EXPERT TAKE
Dr. Natasha Campbell-McBride on Carnivore for Gut Healing
Expert: Dr. Natasha Campbell-McBride (MD, neurologist, GAPS creator)
Source: Kelly Hogan Interview
Campbell-McBride created the GAPS protocol. It originally included vegetables. Then she noticed something: many of her sickest patients healed faster without them.
What started as GAPS evolved into "no-plant GAPS" — effectively carnivore with meat stock and fermented foods. She didn't set out to recommend carnivore. Her patients led her there.
Why Plants Became Optional
Campbell-McBride's patients kept reporting the same pattern. They'd follow GAPS, tolerate the meat and fats, then react to vegetables.
The culprits she identified:
- Oxalates. Accumulate in tissues, cause pain, worsen with damaged gut.
- Lectins. Damage the gut lining, trigger immune reactions.
- Fiber.

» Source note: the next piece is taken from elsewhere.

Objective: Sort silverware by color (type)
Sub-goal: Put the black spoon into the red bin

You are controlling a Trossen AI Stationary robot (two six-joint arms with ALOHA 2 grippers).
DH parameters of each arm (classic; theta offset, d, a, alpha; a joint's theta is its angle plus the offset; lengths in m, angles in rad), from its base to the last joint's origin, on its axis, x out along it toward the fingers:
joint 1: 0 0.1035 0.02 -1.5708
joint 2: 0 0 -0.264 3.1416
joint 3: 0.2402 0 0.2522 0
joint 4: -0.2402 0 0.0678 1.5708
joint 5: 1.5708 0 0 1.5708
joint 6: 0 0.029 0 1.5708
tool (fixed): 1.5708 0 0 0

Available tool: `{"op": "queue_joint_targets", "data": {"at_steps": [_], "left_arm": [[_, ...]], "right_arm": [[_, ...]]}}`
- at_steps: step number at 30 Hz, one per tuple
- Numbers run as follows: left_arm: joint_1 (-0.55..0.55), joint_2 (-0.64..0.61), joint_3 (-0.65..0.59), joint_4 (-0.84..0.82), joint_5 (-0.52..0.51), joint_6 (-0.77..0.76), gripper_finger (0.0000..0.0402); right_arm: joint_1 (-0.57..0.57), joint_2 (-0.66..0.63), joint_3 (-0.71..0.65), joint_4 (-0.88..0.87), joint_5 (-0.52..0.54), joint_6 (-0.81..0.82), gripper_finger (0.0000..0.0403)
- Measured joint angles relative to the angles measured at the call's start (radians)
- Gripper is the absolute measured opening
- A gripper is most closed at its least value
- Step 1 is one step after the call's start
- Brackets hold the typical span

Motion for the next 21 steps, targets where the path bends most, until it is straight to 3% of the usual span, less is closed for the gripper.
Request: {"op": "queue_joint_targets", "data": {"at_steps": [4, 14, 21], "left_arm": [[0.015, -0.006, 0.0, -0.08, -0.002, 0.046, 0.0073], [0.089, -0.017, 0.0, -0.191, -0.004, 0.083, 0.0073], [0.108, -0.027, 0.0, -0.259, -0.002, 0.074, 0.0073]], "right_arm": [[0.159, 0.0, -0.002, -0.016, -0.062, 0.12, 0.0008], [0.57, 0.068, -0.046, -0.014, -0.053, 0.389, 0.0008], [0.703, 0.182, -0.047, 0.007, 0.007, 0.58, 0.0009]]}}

Can irritate inflamed intestinal tissue.
- Salicylates. Trigger reactions in sensitive individuals.
"When the gut is damaged, even 'healthy' foods become toxic," she says. The solution: remove them temporarily. For some patients, permanently.
Meat as Medicine
Campbell-McBride's argument for animal foods:
- Most bioavailable nutrition. No conversion required. The nutrients are in forms the body can use immediately.
- No anti-nutrients. Plants contain compounds that block absorption. Meat doesn't.
- Fat-soluble vitamins. A, D, K2 — critical for healing, concentrated in animal fats.
- Building blocks. Animal fats provide the raw materials for cell membrane repair.
"The body wants to heal," she says. "Give it what it needs and get out of the way."
The Fat Ratio Problem
Low-fat carnivore doesn't work. Campbell-McBride is emphatic about this.
Fat is where the nutrition concentrates. Fat provides the energy. Fat allows protein to be used for building rather than burning.
Her recommendations: rendered fats, tallow, lard, butter, fatty cuts of meat. Lean meat alone leads to feeling terrible — similar to what Chaffee calls "rabbit starvation."
Meat Stock, Not Bone Broth
Campbell-McBride distinguishes between the two:
- Meat stock = 1-3 hours of cooking, uses joints and meat on the bone, gentle and healing.
- Bone broth = 24+ hours, extracts more minerals but also more glutamate and histamine.
Damaged guts often react to bone broth. The high glutamate and histamine overwhelm systems that can't process them. Meat stock provides similar benefits without the problematic compounds.
Start with meat stock. Add bone broth later if tolerated.
The Timeline
Campbell-McBride sets expectations clearly:
- Initial improvement: Often within weeks. Energy returns, brain fog lifts, digestive symptoms ease.
- Solid healing: Months to years. The gut lining regenerates slowly.
- Severe cases: 2-5 years to full resolution.
"Healing is not linear," she warns. Patients have good weeks and bad weeks. Setbacks happen. The trajectory matters more than any single day.
Reintroduction
Some patients stay carnivore forever. They feel best without plants and see no reason to change.
Others gradually add foods back. Campbell-McBride's approach: one food at a time, small amounts, watch for reactions over 3-4 days before adding another.
The body knows. Reactions tell you what you can't handle yet — or ever.
Other Views Exist
Campbell-McBride's approach is one framework. Other practitioners have different takes on carnivore, gut healing, and plant reintroduction. We'll cover those separately.
The Bottom Line
Campbell-McBride didn't start as a carnivore advocate. Her patients' results pushed her there. Damaged guts often heal faster without plants. Meat stock, animal fats, and (for some) fermented foods provide what the body needs to rebuild.
The timeline is long. The results, in her clinical experience, are worth it.